- **YOUR GOAL**: Determine the number of lines in the data that contain "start", and write only that number.

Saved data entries

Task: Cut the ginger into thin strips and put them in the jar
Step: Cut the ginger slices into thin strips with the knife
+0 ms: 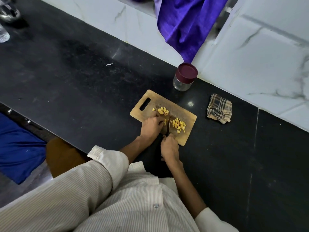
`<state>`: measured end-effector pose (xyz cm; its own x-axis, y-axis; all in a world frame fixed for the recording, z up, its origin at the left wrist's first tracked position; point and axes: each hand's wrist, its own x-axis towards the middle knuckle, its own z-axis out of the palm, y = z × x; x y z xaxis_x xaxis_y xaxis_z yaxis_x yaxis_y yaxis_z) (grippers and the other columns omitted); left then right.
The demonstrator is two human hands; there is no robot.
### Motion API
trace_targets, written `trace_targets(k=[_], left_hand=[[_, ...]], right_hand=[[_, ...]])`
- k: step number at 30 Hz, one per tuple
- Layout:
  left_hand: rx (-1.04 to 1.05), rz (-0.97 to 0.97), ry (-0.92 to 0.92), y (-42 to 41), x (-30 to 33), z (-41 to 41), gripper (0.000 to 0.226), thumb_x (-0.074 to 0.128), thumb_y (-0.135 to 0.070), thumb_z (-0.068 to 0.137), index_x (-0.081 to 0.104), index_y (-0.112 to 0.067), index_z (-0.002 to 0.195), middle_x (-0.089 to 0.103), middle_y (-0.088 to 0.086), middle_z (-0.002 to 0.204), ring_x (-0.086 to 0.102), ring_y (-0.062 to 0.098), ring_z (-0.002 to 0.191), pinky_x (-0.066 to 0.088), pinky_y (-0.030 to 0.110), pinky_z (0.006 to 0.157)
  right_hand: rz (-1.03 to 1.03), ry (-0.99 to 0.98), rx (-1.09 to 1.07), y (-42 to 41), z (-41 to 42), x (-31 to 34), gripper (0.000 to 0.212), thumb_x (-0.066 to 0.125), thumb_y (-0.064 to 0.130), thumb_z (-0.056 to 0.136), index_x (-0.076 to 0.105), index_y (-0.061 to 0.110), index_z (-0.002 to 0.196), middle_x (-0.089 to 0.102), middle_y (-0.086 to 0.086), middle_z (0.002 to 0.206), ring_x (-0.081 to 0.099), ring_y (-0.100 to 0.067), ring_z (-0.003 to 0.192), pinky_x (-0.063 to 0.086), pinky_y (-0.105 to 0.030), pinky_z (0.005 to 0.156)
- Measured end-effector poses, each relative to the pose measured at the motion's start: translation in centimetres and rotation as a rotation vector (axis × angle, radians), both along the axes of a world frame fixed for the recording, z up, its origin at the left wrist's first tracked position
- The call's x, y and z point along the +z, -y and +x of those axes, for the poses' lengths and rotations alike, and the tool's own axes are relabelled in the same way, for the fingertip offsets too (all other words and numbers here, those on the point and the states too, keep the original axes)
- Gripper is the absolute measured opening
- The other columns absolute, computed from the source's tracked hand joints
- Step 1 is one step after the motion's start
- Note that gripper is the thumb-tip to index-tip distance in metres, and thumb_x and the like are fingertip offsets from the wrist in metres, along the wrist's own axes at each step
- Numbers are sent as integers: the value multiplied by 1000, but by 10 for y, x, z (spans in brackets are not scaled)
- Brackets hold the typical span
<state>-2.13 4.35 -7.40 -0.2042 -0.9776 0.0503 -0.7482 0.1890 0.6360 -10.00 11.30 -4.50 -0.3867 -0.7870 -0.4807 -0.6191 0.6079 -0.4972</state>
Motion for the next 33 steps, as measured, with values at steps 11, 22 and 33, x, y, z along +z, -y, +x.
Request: trace_targets(k=[11, 22, 33], left_hand=[[-1, -12, -17, -1, 1, 0, 19, 57, -22, 94, 70, -15, 106, 54, 3, 117, 60, 20, 92, 53, 38, 76], [12, -5, -15, -1, 3, 0, 20, 57, -19, 93, 71, -14, 108, 54, 3, 116, 59, 21, 94, 48, 35, 72], [-6, -28, -5, -1, 2, 0, 23, 57, -18, 94, 69, -18, 113, 53, 1, 120, 59, 17, 92, 51, 30, 72]], right_hand=[[0, 79, -20, -4, -27, 3, 24, 38, 34, 106, 44, 14, 118, 65, -16, 100, 64, -24, 60, 49, -27, 37], [-36, 93, 73, -11, -29, 5, 26, 40, 34, 105, 52, 11, 109, 65, -18, 100, 65, -28, 68, 47, -29, 38], [-21, 102, 101, -10, -17, 7, 27, 38, 32, 106, 47, 6, 109, 64, -22, 96, 61, -25, 49, 44, -27, 31]])
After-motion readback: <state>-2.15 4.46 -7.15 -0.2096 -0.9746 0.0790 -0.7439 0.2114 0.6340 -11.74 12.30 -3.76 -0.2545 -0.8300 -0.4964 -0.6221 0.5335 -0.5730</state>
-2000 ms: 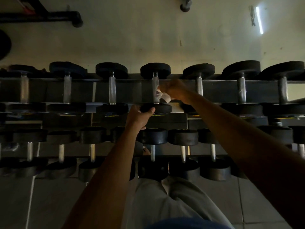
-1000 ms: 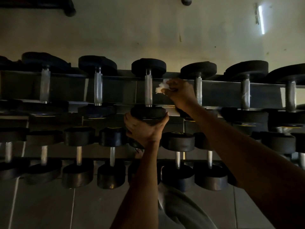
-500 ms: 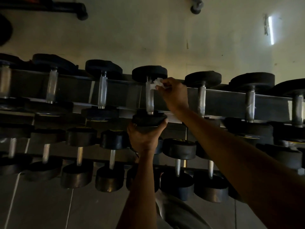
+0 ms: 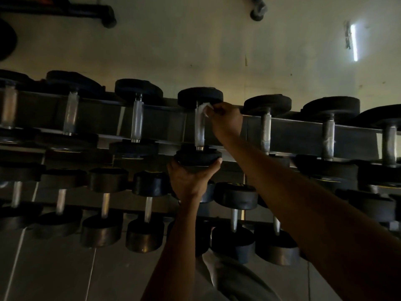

- **TASK ANSWER**: 2